Content starts
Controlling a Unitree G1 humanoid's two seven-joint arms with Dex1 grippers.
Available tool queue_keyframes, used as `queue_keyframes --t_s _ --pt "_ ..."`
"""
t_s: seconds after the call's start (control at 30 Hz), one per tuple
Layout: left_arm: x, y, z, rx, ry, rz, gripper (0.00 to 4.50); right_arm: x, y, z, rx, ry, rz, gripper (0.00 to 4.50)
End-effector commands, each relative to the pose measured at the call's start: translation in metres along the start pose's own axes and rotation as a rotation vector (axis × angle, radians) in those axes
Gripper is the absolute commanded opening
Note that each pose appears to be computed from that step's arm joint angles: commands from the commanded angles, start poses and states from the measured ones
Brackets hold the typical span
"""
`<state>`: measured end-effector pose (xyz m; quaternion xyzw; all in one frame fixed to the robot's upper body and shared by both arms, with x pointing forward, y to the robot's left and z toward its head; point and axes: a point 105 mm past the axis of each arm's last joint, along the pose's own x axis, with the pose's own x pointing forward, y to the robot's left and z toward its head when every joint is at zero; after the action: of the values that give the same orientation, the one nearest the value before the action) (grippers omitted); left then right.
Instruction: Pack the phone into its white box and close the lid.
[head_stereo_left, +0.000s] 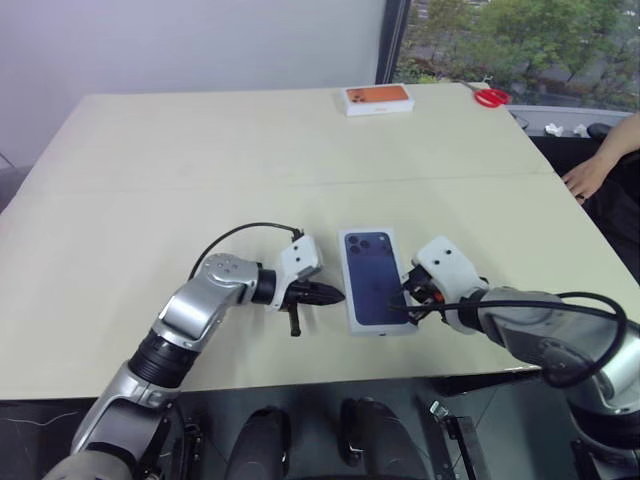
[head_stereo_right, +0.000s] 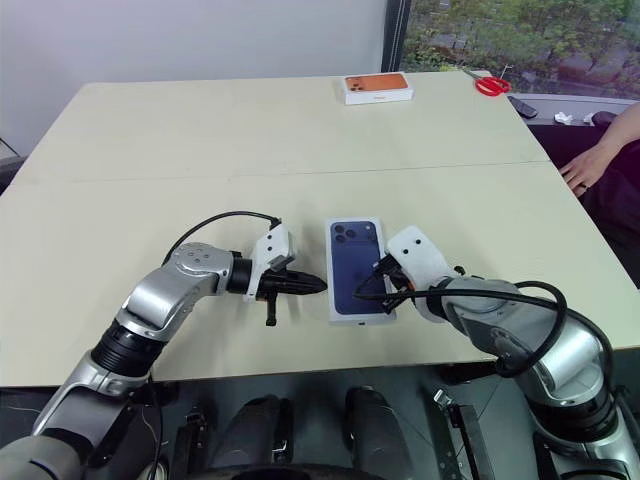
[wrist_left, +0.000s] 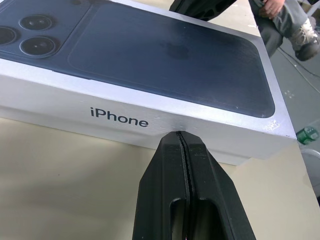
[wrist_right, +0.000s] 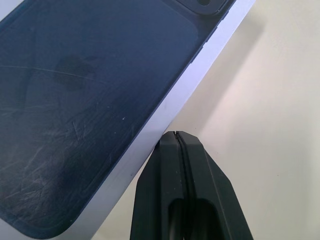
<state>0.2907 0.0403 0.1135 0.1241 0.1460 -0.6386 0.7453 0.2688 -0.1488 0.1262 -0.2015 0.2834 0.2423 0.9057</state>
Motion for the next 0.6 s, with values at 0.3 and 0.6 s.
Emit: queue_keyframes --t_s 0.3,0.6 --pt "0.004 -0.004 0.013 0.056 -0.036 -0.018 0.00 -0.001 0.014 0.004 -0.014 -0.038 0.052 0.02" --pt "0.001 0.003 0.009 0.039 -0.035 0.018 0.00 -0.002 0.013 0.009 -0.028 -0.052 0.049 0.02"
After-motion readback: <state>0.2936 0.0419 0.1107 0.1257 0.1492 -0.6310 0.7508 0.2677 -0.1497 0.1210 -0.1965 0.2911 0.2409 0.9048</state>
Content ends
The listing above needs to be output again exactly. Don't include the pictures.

Controlling a Unitree G1 humanoid's two seven-joint arms with Dex1 grippers.
Available tool queue_keyframes, used as `queue_keyframes --t_s _ --pt "_ ..."`
"""
t_s: seconds after the call's start (control at 30 Hz), one per tuple
Layout: left_arm: x, y, z, rx, ry, rz, gripper (0.00 to 4.50); right_arm: x, y, z, rx, ry, rz, gripper (0.00 to 4.50)
End-effector commands, each relative to the pose measured at the call's start: translation in metres along the start pose's own axes and rotation as a rotation vector (axis × angle, radians) in those axes
Gripper is the absolute commanded opening
Note that each pose appears to be computed from that step's arm joint angles: commands from the commanded angles, start poses and states from the measured ones
Brackets hold the typical span
"""
`<state>`: measured end-effector pose (xyz m; quaternion xyzw; all in one frame fixed to the robot's upper body and shared by both arms, with x pointing forward, y to the robot's left and z toward its head; point and axes: a point 105 mm past the axis of each arm's last joint, along the pose's own x axis, with the pose's own x pointing forward, y to the robot's left and z toward its head when every joint is at zero; after the action: of the values that give the same orientation, the one nearest the value before the action) (grippers omitted); left then right.
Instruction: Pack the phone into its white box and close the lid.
[head_stereo_left, +0.000s] 
[head_stereo_right, +0.000s] 
[wrist_left, +0.000s] 
[wrist_right, +0.000s] 
<state>0.2907 0.0403 0.1135 0.1241 0.1460 -0.6386 0.7453 0.2688 -0.1488 0.1262 -0.2015 0.2834 0.2423 0.9057</state>
Motion for the next 0.6 s, with values at 0.3 and 0.6 s.
Emit: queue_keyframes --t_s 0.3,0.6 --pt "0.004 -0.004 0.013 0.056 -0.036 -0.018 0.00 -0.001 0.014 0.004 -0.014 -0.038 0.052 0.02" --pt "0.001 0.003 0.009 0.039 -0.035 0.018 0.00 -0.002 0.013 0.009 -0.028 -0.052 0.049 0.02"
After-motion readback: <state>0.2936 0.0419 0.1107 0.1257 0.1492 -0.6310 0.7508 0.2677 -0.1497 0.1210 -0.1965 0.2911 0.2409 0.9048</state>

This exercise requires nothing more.